As soon as the fall took place his two companions, unable to descend the steep snow without a rope, divided up. The boy returned to the A.M.C. camp at Maroon Lake for assistance. The girl, an unusually courageous and strong person, descended their route of ascent, and traversed the entire base of the mountain, and worked her way up the slope down which she thought Melville had fallen. Almost seven hours after the accident she succeeded in climbing the last thousand feet of snow and reached the overhang down which Melville was attempting to climb. She arrived as he was starting to descend and was able to support him over the overhang and to drag him into a narrow snow cave as night fell. She gave him clothing and food and remained with him until help arrived. Her male companion in the meantime had alerted the A.M.C. camp. Four members of the rescue party reached Melville at 2:00 a.m. the next day, gave first aid, and waited for dawn when the evacuation was completed.
Source: C. S. Houston, Appalachia 31: 265-266, 1956.

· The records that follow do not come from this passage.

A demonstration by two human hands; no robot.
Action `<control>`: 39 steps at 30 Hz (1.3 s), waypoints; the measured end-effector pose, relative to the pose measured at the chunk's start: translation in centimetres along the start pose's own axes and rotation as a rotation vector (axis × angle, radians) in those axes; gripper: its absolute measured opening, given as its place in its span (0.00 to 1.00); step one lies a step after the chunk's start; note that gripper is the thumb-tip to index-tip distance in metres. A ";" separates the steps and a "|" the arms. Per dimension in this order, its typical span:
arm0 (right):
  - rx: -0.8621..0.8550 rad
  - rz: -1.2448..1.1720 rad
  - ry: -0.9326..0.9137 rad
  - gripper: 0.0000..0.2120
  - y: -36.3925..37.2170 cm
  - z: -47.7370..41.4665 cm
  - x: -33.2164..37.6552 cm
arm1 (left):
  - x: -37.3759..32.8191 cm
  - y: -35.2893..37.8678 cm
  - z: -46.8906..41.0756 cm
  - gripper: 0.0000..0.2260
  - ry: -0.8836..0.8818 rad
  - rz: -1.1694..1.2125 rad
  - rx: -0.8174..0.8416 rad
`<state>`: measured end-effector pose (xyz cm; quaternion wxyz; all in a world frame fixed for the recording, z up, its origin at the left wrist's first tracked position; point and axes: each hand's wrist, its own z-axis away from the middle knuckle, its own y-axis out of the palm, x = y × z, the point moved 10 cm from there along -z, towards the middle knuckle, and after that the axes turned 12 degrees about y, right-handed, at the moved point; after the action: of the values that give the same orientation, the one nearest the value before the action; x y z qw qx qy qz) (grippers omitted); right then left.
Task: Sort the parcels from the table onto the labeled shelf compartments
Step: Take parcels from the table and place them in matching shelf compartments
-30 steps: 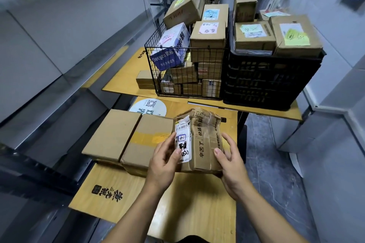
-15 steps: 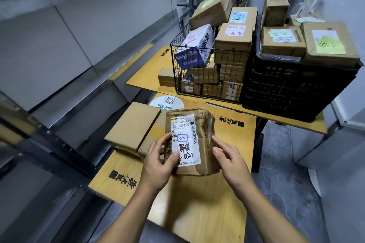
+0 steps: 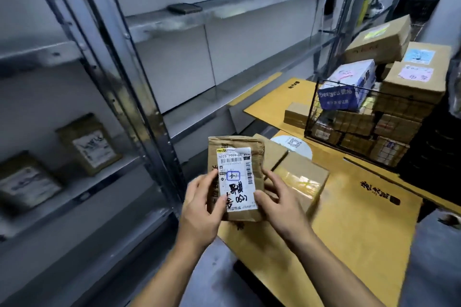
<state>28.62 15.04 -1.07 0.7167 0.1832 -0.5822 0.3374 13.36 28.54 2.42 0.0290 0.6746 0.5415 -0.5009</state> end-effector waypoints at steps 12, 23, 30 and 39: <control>0.114 0.035 -0.283 0.32 21.1 2.3 10.7 | 1.7 -22.5 1.9 0.24 0.036 -0.209 -0.264; 0.292 -0.124 -0.375 0.31 32.3 2.9 20.0 | -0.2 -37.5 -0.1 0.25 0.095 -0.465 -0.251; 0.299 -0.187 -0.517 0.30 34.7 1.4 29.4 | 1.8 -43.4 -2.3 0.24 -0.052 -0.881 -0.045; 0.317 -0.210 -0.650 0.30 39.4 -2.3 38.2 | 2.7 -47.4 -7.7 0.25 -0.079 -1.076 0.016</control>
<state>6.38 54.64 29.84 0.4879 0.4479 -0.6980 0.2723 -17.91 54.47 28.20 -0.2166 0.2825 0.8052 -0.4742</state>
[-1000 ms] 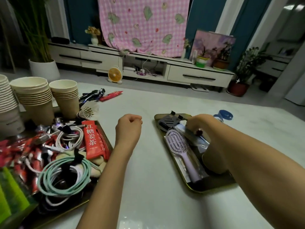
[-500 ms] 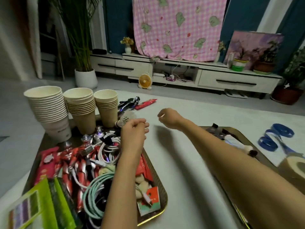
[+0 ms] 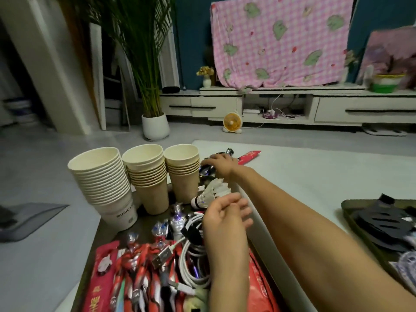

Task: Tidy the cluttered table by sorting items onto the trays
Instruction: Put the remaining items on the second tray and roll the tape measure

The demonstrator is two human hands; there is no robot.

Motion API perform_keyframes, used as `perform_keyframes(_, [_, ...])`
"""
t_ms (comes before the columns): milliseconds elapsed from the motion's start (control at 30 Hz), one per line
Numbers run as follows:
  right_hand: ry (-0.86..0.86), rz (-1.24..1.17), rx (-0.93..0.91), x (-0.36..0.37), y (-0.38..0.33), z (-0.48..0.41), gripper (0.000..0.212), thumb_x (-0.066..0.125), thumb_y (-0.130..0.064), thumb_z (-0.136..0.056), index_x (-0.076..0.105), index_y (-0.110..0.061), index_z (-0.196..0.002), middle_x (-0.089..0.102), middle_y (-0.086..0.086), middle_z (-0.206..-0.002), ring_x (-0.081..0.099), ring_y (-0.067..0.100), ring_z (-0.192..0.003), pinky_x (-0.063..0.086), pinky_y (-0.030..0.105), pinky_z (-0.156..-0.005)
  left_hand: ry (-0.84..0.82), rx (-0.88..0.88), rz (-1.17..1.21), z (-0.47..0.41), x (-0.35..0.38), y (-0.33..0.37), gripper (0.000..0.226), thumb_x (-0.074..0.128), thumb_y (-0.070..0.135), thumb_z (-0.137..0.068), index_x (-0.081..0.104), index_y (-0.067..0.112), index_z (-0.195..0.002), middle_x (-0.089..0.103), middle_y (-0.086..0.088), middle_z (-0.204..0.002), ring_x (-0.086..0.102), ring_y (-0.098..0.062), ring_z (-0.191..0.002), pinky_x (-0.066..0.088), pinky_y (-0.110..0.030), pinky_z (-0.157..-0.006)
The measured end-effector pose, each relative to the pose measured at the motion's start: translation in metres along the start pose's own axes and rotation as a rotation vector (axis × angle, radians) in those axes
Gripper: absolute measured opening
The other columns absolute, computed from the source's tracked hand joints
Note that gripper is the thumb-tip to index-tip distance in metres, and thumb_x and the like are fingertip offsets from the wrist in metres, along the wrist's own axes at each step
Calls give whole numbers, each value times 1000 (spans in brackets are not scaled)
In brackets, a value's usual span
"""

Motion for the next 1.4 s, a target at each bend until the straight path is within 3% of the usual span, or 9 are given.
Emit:
perform_keyframes(167, [61, 267, -62, -8, 2, 17, 45, 58, -22, -88, 48, -23, -132, 35, 10, -138, 32, 31, -124, 30, 41, -100, -34, 9, -79, 7, 2, 3, 27, 44, -1, -91, 62, 17, -82, 68, 3, -75, 64, -9, -71, 49, -21, -64])
perform_keyframes(333, [311, 404, 8, -21, 13, 42, 31, 47, -24, -95, 53, -12, -123, 49, 12, -124, 42, 27, -114, 35, 34, -91, -61, -4, -58, 13, -1, 13, 25, 45, 0, -92, 61, 17, -82, 68, 1, -78, 62, -9, -70, 46, -21, -63])
perform_keyframes(500, [573, -272, 173, -72, 37, 79, 23, 40, -21, -98, 50, -6, -113, 61, 18, -101, 56, 36, -90, 43, 39, -72, -52, -5, 11, 8, -2, 24, 26, 43, -1, -92, 60, 15, -80, 65, -2, -78, 59, -12, -69, 43, -23, -64])
perform_keyframes(600, [636, -614, 222, -102, 48, 128, 19, 38, -21, -99, 45, -7, -109, 55, 10, -89, 54, 26, -75, 44, 32, -58, -128, -12, -35, 25, 15, 27, 26, 42, -1, -92, 57, 16, -80, 62, -1, -77, 57, -13, -70, 41, -24, -64])
perform_keyframes(700, [578, -826, 283, -119, 60, 182, 16, 43, -21, -97, 49, -9, -106, 58, 11, -88, 62, 30, -80, 54, 34, -67, -199, 11, -120, 38, 30, 23, 24, 43, 1, -92, 57, 17, -81, 62, 0, -79, 57, -12, -72, 42, -23, -63])
perform_keyframes(900, [295, -1283, 734, -108, 90, 312, 15, 50, -19, -95, 51, -5, -98, 59, 13, -85, 62, 21, -60, 52, 26, -47, -379, -9, -351, 88, 71, -26, 18, 45, 8, -92, 59, 19, -88, 65, -2, -89, 61, -15, -80, 47, -27, -69])
perform_keyframes(1000, [285, -1420, 795, -106, 89, 356, 10, 41, -11, -97, 45, -3, -93, 56, 13, -75, 63, 18, -46, 49, 23, -39, -445, 65, -490, 110, 91, -45, 19, 44, 10, -91, 61, 18, -96, 65, -8, -105, 59, -23, -97, 47, -32, -83])
perform_keyframes(1200, [377, -705, 673, -106, 83, 386, 19, 48, 3, -86, 57, -7, -99, 59, 15, -92, 61, 29, -81, 52, 37, -71, -504, 232, -657, 126, 103, -67, 30, 42, 11, -94, 59, 14, -118, 60, -2, -120, 49, -8, -97, 34, -16, -83])
perform_keyframes(1400, [395, -34, 634, -89, 96, 388, 17, 51, -6, -84, 52, -4, -101, 54, 19, -103, 46, 30, -79, 33, 29, -58, -583, 276, -755, 140, 109, -78, 37, 39, 11, -95, 52, 15, -129, 55, -2, -131, 50, -15, -117, 32, -16, -89])
Point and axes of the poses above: each hand's wrist, its own z-axis away from the middle knuckle, its own x-axis out of the palm, y = z × x, the point moved 4 cm from there along -z, towards the middle knuckle
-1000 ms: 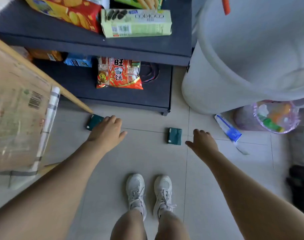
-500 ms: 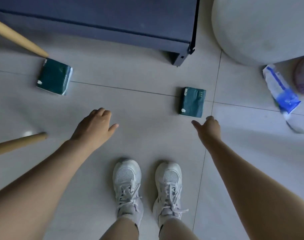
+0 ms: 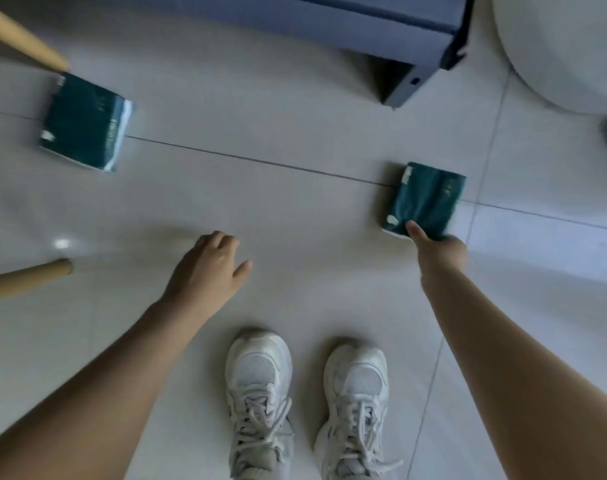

Analysis: (C. S. Houston) The accident occurred because none of the group was an experienced climber, and they were wearing flat-soled leather shoes. Melville could not possibly have glissaded in these shoes safely, particularly with his lack of experience.
The conduct of his companions is deserving of the highest praise, particularly that of the girl (Marylou Hayden) who did a really magnificent feat of climbing. Had it not been for her endurance and intelligence, Melville would have tried to go over the overhang by himself, and undoubtedly would have fallen to his death.